Her siblings will never be older. Peter will never be able to grow a full beard; Edmund’s shoulders will remain too broad for his small body. Lucy’s feet will never reach the floor when she sits down but always swing. Her siblings never left behind their childhood, their dreams of a better place, a better country, the games they played to distract themselves from the bitter truth of war and death.
In her mind, she can picture them perfectly, grown-up. She can imagine a time, where there wasn’t the war or the pain and they were together, older, happy.
When she wakes up, head pounding, she’s alone, lying in her wardrobe, clothes strewn across the floor of her room, and throat sore as if she’s been screaming. It isn’t grief she feels: it’s betrayal. Abandonment.
She’s been left behind.
She stands up, smooths herself off. Ignores the claw marks that are now etched into the wood of the back of her wardrobe and her broken nails and tearlessly picks out her favourite black dress and lipstick to wear to their funeral.
It’s a small affair. In another lifetime, in another world, there would have been thousands to attend. She can’t remember the last time she was in a church. The stone absorbs the sound and leaves the thoughts echoing in her head.
She thinks, the glimpse of a thought: Narnia stole everything from us, in the end.
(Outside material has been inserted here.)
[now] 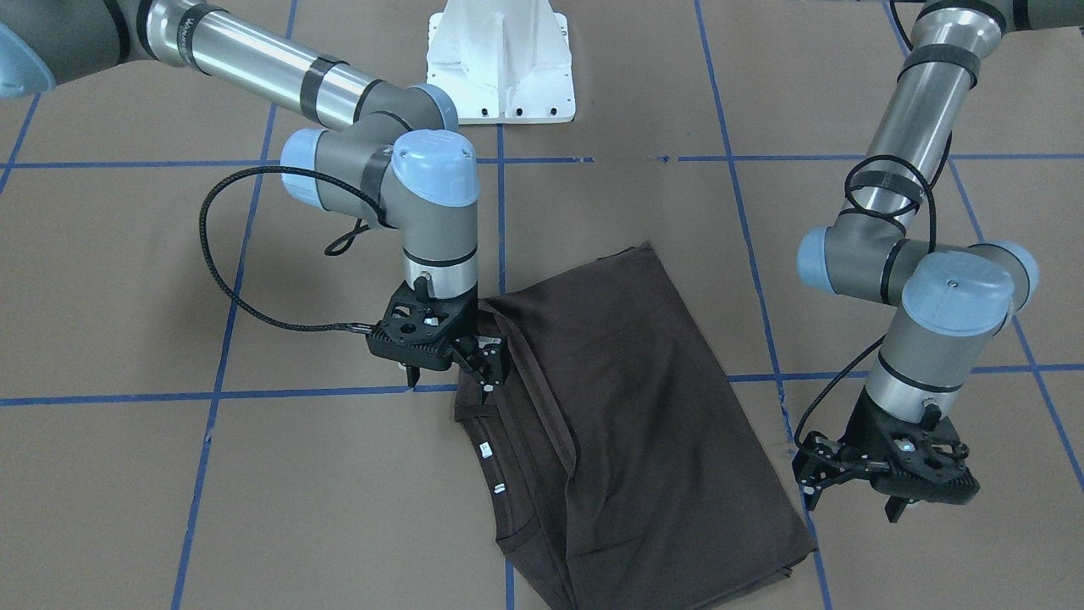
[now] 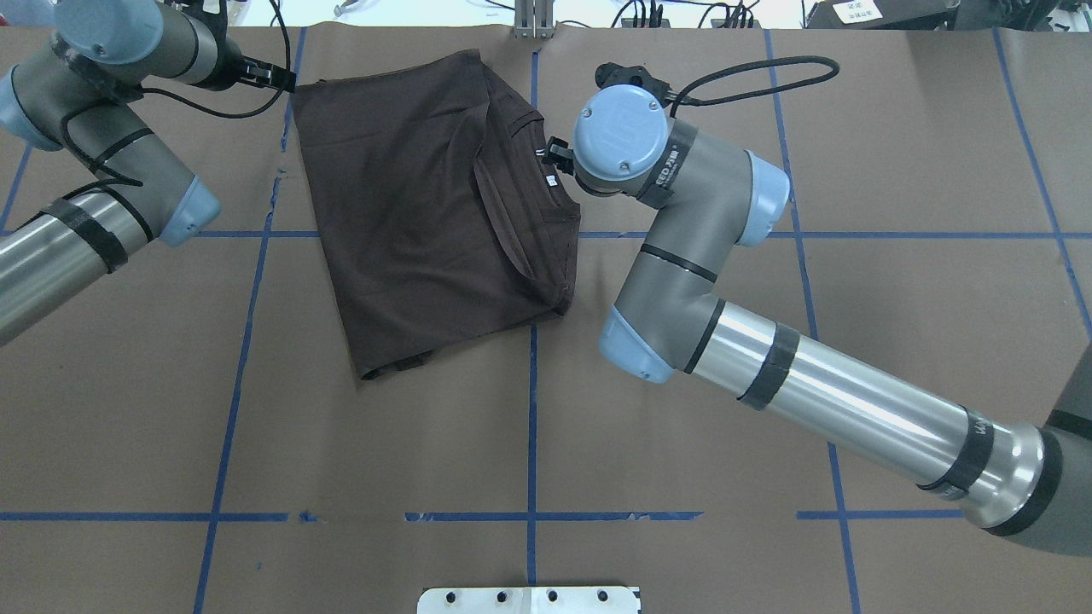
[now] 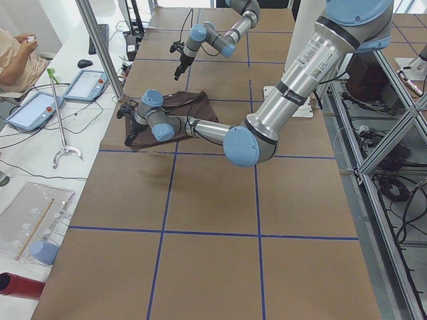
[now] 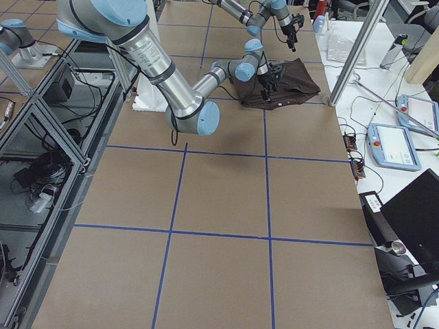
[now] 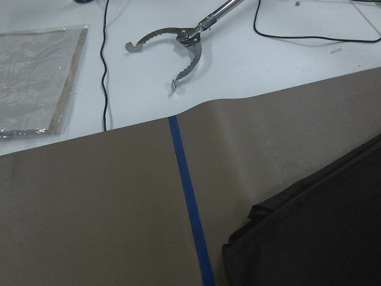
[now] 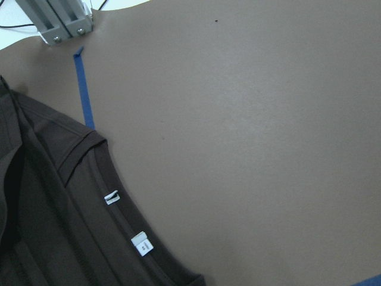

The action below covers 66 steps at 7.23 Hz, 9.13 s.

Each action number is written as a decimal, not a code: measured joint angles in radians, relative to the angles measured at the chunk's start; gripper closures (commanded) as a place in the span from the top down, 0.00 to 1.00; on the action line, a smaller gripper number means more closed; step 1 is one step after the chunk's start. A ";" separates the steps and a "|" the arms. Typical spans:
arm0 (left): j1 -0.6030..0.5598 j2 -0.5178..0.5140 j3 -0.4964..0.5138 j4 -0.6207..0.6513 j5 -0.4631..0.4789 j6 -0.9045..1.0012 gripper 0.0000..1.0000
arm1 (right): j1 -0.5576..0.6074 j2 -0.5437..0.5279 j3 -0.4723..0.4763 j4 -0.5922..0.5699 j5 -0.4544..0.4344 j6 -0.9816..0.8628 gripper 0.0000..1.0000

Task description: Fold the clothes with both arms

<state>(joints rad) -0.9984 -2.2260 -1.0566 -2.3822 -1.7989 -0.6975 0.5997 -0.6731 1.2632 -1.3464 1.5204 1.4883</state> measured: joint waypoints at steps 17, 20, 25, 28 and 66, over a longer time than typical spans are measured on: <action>0.016 0.003 -0.009 -0.002 0.000 -0.023 1.00 | -0.079 -0.113 0.091 0.011 -0.037 0.037 0.00; 0.025 0.003 -0.023 -0.002 0.000 -0.038 1.00 | -0.201 -0.384 0.469 -0.071 -0.122 0.042 0.00; 0.033 0.002 -0.052 0.000 -0.001 -0.064 1.00 | -0.270 -0.636 0.679 -0.076 -0.172 0.042 0.98; 0.038 0.014 -0.075 0.004 -0.013 -0.071 1.00 | -0.308 -0.672 0.727 -0.074 -0.200 0.022 1.00; 0.259 0.286 -0.582 0.017 -0.104 -0.536 0.93 | -0.246 -0.835 0.827 0.312 0.022 -0.056 1.00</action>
<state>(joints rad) -0.7394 -1.9401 -1.6388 -2.3648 -1.9034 -1.2338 0.3538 -1.5082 2.0907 -1.0346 1.5424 1.4322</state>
And when that wasn’t enough, He took their lives. The injustice of it fills her up with fury- more than the knowledge that they left her willingly. That if Aslan called, they would have stepped in front of the moving train themselves. Somehow, she’s alive, but she’s the tragedy. Because she had the nerve to live for herself and not the ghosts that dance on the periphery of her memory.
The thoughts are madness – its grief, she tells herself – grief bringing back the stories they told themselves as children. Her siblings never did quite recover, to shed away fairy tales: never did learn to live in the world. The war broke them.
Nothing breaks her. She thought. But this- it reaches inside her ribcage and tears out her heart.
This isn’t how it is meant to be.
She stays, long after everyone has left. She pulls off her stockings to sit on the wet grass that carves patterns into her skin. A song dances across her lips in a lost language, a tune she doesn’t know anymore. Afterwards, she sits in silence, pretending for Lucy’s sake that she can make words out of the wind in the trees, that animals linger on the edge of the field as if to wish them farewell.
She walks home in the rain, barefoot.
For once, when she goes to sleep in cotton sheets, she doesn't long for a time that they were silk.